Er wollte auch Grund und Boden neu ordnen

Um 1890 jedoch brach in Argentinien eine schwere Wirtschaftskrise aus. Viele Menschen wurden arbeitslos, es gab Unruhen. Und einmal durchschlug dabei eben auch eine Gewehrkugel ein Fenster in Gesells Haus. Das war die Wende: „Die Wirtschaftskrise brachte Gesell zum Nachdenken über die Ursachen von Inflation und Deflation, von ungerechter Verteilung und Arbeitslosigkeit“, sagt Werner Onken, der Herausgeber der immerhin 18-bändigen Gesamtausgabe von Gesells Werken.
Es folgten viele Jahre der Beschäftigung mit volkswirtschaftlichen Themen. Später auch in der Schweiz, wo Gesell als Bauer und Bienenzüchter lebte. Er entwickelte eine Alternative zum Kapitalismus, die sogenannte Freiwirtschaftslehre - die auch eine Neuordnung der Besitzverhältnisse an Grund und Boden vorsah.
Der Kern seiner Theorie aber ist ebenso einfach wie ungewöhnlich: Gesell schlug vor, Bargeld zu erfinden, das „rostet“, also im Zeitablauf an Wert verliert. Aus Gesells Sicht hat Geld nämlich zwei Funktionen, die allerdings im Konflikt zueinander stehen: Ursprünglich ist es ein Tauschmittel. Es hat zugleich aber eine Wertaufbewahrungsfunktion: Anders als viele Waren verdirbt es nicht, wenn man es aufhebt.

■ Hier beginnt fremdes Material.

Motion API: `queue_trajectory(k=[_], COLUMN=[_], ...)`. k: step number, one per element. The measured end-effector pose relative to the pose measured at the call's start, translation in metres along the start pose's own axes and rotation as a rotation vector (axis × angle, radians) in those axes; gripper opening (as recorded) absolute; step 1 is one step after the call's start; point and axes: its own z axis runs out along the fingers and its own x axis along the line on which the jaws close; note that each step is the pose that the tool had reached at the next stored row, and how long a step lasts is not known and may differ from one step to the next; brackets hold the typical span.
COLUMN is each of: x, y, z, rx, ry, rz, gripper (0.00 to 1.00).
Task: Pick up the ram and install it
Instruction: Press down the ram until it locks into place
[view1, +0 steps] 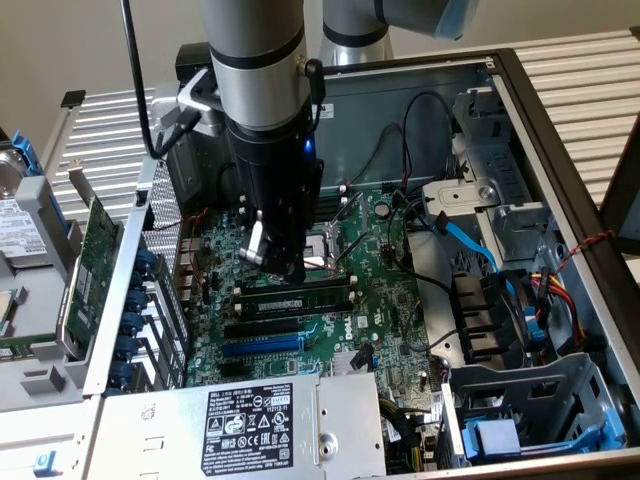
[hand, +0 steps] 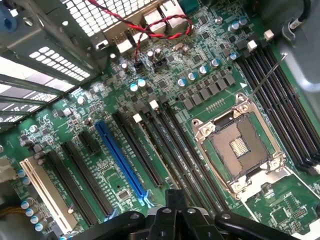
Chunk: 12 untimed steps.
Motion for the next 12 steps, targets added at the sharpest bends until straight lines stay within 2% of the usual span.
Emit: queue_trajectory(k=[12], x=[0.0], y=[0.0], z=[0.0003], rx=[0.0071], ry=[0.0036], rz=[0.182], gripper=[0.11])
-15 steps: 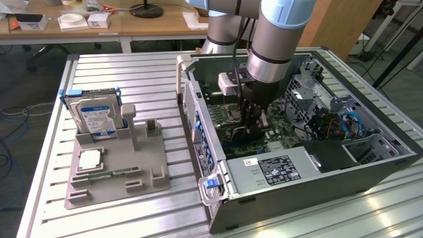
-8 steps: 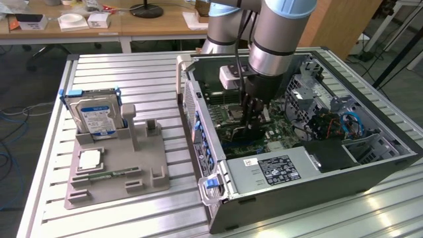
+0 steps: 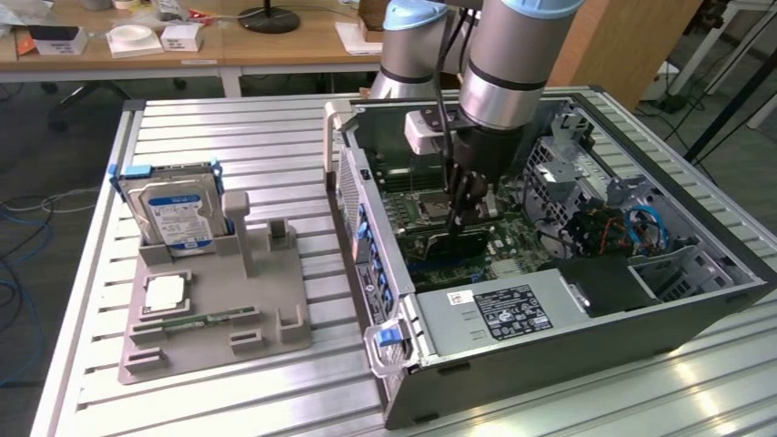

Gegen das Horten von Banknoten

Diese Hortbarkeit des Geldes aber eröffnet Menschen die Möglichkeit, es dem Geldkreislauf für eine Zeit zu entziehen - und nur herauszurücken, wenn ein Zins gezahlt wird. Das sah Gesell als große Gefahr: nicht nur, dass Zins und Zinseszins aus seiner Sicht über kurz oder lang zu einer ungerechten Verteilung von Einkommen und Vermögen führen. Ein Thema, das gerade von dem Franzosen Thomas Piketty wieder einmal in die ökonomische Debatte eingebracht wurde. Nein, Gesell war auch überzeugt: Wenn Menschen Geld horten und es dem Kreislauf entziehen, führt das zu Absatzstörungen - und Arbeitslosigkeit.